Co-occurrences of Terms Analysis (Full Counting) – Publication Years.
Table 6.
Co-occurrences of Terms Analysis (Full Counting) – Publication Years.
| Publication Years |
| Terms |
Years |
| tcim |
2022 |
| neurosurgery awareness month |
2022 |
| palliative care |
2021 |
| indirect appeal |
2021 |
| self competence |
2021 |
| cpss |
2021 |
| mgc |
2021 |
| ipv |
2021 |
| common theme |
2021 |
| bpa |
2021 |
The co-occurrence analysis of terms, each accompanied by its respective publication year, offers valuable insights into the thematic landscape of scholarly works.

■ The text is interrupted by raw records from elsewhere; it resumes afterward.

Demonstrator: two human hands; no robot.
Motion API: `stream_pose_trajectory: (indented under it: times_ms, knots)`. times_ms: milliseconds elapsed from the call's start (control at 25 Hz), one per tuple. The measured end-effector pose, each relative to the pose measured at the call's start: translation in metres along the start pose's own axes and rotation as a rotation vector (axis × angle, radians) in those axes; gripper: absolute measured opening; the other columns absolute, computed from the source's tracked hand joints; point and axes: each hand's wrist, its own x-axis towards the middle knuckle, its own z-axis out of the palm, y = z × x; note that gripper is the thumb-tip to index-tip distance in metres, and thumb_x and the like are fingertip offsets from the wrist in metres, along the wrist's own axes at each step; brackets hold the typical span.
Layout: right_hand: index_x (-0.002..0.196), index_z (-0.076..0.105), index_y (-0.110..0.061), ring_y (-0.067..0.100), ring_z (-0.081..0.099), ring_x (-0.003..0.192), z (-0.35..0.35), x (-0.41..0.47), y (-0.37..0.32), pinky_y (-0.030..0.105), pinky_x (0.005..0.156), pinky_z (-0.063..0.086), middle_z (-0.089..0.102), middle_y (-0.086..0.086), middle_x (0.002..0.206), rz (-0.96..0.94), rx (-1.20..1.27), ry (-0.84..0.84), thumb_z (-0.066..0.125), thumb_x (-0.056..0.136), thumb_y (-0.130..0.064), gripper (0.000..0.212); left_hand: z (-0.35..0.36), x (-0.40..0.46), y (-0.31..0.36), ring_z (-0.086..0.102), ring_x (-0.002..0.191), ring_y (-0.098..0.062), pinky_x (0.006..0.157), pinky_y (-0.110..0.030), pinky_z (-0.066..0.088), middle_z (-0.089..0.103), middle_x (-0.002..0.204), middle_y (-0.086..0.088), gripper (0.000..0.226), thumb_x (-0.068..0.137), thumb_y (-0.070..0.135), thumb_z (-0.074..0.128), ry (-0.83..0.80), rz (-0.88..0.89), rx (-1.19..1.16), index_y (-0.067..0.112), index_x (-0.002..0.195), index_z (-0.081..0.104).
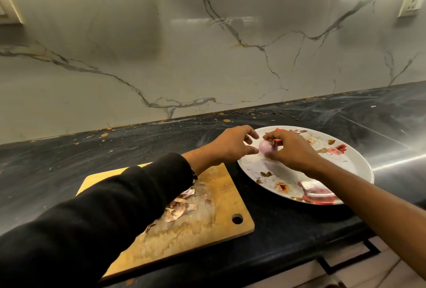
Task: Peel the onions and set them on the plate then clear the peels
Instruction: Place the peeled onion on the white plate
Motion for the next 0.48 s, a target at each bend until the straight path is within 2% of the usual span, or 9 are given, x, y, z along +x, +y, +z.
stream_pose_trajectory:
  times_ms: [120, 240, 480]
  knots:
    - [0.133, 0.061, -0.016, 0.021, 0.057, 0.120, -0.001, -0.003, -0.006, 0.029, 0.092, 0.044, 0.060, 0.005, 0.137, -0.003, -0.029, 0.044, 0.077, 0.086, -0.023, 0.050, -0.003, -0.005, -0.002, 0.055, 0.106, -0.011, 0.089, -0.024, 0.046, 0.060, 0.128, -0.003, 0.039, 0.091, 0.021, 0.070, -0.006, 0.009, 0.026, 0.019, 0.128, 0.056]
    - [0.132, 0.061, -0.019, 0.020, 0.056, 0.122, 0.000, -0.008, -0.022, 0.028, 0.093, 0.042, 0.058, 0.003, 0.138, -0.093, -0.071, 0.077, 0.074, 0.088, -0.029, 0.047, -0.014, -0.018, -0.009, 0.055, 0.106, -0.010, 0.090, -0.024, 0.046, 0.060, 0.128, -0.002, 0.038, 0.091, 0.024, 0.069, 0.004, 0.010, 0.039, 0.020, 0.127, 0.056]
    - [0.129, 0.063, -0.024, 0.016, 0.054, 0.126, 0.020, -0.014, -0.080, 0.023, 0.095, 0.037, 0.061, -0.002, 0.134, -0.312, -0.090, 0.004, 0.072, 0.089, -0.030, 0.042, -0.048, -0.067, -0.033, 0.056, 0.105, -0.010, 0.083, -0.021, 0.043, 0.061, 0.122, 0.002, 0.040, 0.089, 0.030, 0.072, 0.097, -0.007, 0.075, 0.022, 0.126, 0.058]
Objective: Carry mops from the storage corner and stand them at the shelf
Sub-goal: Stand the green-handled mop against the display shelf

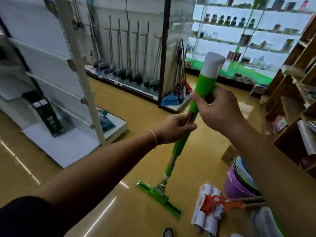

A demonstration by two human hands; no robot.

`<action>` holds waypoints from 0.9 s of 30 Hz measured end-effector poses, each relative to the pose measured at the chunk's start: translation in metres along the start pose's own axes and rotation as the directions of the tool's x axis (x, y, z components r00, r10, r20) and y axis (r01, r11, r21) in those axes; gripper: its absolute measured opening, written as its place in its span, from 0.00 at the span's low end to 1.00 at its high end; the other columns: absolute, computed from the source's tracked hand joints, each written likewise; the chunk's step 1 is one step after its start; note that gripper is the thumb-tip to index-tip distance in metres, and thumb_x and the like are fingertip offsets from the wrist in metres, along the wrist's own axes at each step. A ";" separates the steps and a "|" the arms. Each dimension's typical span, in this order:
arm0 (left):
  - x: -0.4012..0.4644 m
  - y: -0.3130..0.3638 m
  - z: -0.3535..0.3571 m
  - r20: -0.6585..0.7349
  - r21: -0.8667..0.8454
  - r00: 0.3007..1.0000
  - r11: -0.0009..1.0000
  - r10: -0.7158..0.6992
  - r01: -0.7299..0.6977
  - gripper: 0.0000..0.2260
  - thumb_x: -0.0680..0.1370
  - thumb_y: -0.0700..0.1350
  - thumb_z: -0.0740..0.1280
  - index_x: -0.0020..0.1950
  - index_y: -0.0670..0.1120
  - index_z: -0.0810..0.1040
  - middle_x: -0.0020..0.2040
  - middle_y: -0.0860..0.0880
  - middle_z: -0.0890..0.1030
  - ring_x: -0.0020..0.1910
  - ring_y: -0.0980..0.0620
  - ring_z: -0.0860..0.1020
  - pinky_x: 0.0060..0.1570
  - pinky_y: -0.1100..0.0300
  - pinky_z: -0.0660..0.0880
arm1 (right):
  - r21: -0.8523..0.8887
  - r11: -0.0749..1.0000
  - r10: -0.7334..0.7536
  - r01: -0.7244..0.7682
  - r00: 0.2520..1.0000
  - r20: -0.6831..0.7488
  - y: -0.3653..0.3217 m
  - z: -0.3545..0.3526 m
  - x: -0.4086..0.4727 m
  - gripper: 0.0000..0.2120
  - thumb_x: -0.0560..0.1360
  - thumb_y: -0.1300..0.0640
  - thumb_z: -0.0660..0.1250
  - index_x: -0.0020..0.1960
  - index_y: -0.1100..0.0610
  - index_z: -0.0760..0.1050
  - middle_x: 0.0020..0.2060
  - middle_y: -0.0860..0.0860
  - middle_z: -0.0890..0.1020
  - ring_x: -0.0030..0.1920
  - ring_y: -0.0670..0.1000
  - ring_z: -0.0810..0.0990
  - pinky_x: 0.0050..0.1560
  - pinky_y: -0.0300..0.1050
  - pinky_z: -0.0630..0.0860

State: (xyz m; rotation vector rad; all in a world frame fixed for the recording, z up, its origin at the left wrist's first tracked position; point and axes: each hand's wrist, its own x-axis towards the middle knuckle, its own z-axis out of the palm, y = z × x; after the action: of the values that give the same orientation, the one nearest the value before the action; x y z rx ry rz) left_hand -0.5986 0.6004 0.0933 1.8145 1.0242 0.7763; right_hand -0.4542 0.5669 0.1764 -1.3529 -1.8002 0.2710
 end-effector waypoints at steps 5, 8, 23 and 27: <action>0.079 -0.008 -0.031 -0.068 -0.030 0.995 0.997 -0.074 0.072 0.03 0.78 0.45 0.69 0.45 0.48 0.79 0.42 0.50 0.80 0.45 0.54 0.79 0.55 0.52 0.79 | 0.135 0.990 -0.029 0.029 1.000 -0.005 0.042 0.020 0.080 0.06 0.78 0.49 0.69 0.49 0.51 0.75 0.38 0.47 0.80 0.40 0.44 0.79 0.35 0.40 0.71; 0.124 -0.012 -0.046 -0.099 -0.060 0.988 0.992 -0.118 0.113 0.04 0.76 0.45 0.71 0.43 0.46 0.80 0.40 0.50 0.80 0.44 0.52 0.79 0.54 0.51 0.79 | 0.204 0.978 -0.035 0.034 0.999 -0.002 0.067 0.027 0.125 0.05 0.78 0.49 0.69 0.47 0.46 0.74 0.37 0.43 0.79 0.39 0.41 0.80 0.37 0.39 0.72; 0.274 -0.029 -0.120 -0.322 -0.008 0.939 0.992 -0.122 0.126 0.09 0.74 0.45 0.72 0.47 0.38 0.82 0.42 0.45 0.83 0.43 0.50 0.82 0.47 0.56 0.79 | 0.285 0.951 -0.143 0.122 0.988 0.051 0.122 0.076 0.306 0.04 0.79 0.51 0.67 0.48 0.50 0.74 0.37 0.45 0.76 0.36 0.44 0.76 0.36 0.38 0.70; 0.317 -0.048 -0.141 -0.317 -0.015 0.942 0.993 -0.112 0.113 0.11 0.74 0.46 0.73 0.48 0.37 0.82 0.44 0.43 0.84 0.44 0.48 0.83 0.50 0.52 0.81 | 0.284 0.952 -0.132 0.114 0.990 0.044 0.139 0.099 0.349 0.04 0.79 0.52 0.67 0.50 0.51 0.74 0.38 0.45 0.78 0.38 0.43 0.78 0.37 0.40 0.75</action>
State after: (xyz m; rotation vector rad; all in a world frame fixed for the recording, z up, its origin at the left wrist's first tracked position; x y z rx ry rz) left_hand -0.5839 0.9473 0.1373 1.6489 1.3251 1.0178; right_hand -0.4510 0.9543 0.2010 -1.0388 -1.8104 0.4870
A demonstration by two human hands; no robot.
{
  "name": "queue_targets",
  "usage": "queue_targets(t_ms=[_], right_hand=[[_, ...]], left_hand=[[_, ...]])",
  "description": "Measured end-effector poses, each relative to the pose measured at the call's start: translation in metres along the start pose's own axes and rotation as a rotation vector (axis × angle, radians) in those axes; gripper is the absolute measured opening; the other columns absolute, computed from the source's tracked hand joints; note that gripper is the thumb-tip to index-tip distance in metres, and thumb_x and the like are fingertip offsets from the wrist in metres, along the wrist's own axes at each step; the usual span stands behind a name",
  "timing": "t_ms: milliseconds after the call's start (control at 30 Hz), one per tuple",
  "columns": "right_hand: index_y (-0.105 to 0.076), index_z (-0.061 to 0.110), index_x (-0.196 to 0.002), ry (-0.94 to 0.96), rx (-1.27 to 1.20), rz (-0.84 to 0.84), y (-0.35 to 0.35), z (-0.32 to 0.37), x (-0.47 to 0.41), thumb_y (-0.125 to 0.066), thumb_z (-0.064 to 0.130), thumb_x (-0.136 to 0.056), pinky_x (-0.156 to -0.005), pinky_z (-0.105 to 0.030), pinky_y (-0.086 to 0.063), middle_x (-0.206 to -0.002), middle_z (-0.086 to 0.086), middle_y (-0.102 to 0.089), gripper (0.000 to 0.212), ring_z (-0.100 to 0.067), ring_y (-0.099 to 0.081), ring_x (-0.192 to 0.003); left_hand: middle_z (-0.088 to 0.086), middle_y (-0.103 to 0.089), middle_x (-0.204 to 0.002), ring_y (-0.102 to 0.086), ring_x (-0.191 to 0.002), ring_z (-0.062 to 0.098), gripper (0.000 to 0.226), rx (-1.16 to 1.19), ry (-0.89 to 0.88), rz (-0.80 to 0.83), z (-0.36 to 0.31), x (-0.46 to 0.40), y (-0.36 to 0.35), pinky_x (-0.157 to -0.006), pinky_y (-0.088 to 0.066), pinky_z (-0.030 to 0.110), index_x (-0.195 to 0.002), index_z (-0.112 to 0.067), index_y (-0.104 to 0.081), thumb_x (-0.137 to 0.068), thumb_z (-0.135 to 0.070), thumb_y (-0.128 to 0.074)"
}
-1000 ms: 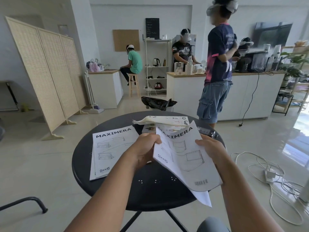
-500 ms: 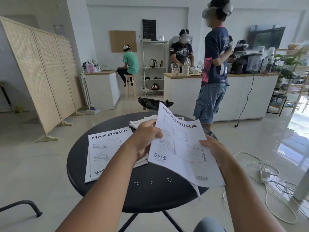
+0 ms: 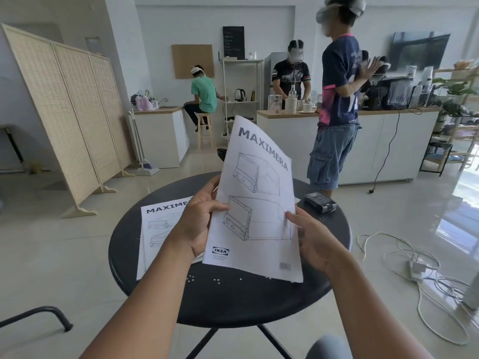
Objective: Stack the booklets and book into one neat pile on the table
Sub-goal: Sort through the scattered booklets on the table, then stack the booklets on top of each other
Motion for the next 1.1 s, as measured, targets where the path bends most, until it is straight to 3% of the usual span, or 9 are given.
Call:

Notably, the term “tcim” also known as Traditional, Complementary and Integrative Medicines (TCIM) surfaces in the most recent publications of 2022, indicating its contemporaneity within academic dialogues. While the acronym remains undefined in this context, its recurrence suggests an emerging or focal concept in recent research endeavors.
The term “neurosurgery awareness month” appearing twice in 2022 may signify an increased scholarly attention to initiatives dedicated to raising awareness about neurosurgery, possibly implicating evolving perspectives in healthcare communication or public health campaigns. Delving into the acronym-laden entries, “CPSS,” “MGC,” and “IPV,” identified within the publications of 2021, warrant further scrutiny to elucidate their specific domain relevance and contributions to the scholarly discourse.
Furthermore, the appearance of terms such as “indirect appeal” and “self-competence” in 2021 implies an enduring interest in psychological and persuasive dimensions within communication studies, particularly relevant in the context of advertising discourse. The acronym “BPA” in 2021 may pertain to Bisphenol A, a compound associated with plastics, potentially indicating a confluence of environmental and health-related considerations within the broader scope of the research.
This meticulous examination of co-occurring terms and their respective publication years lays the groundwork for a nuanced exploration of contemporary academic inquiries, offering a glimpse into evolving thematic trends and potential intersections within the dynamic landscape of scholarly research.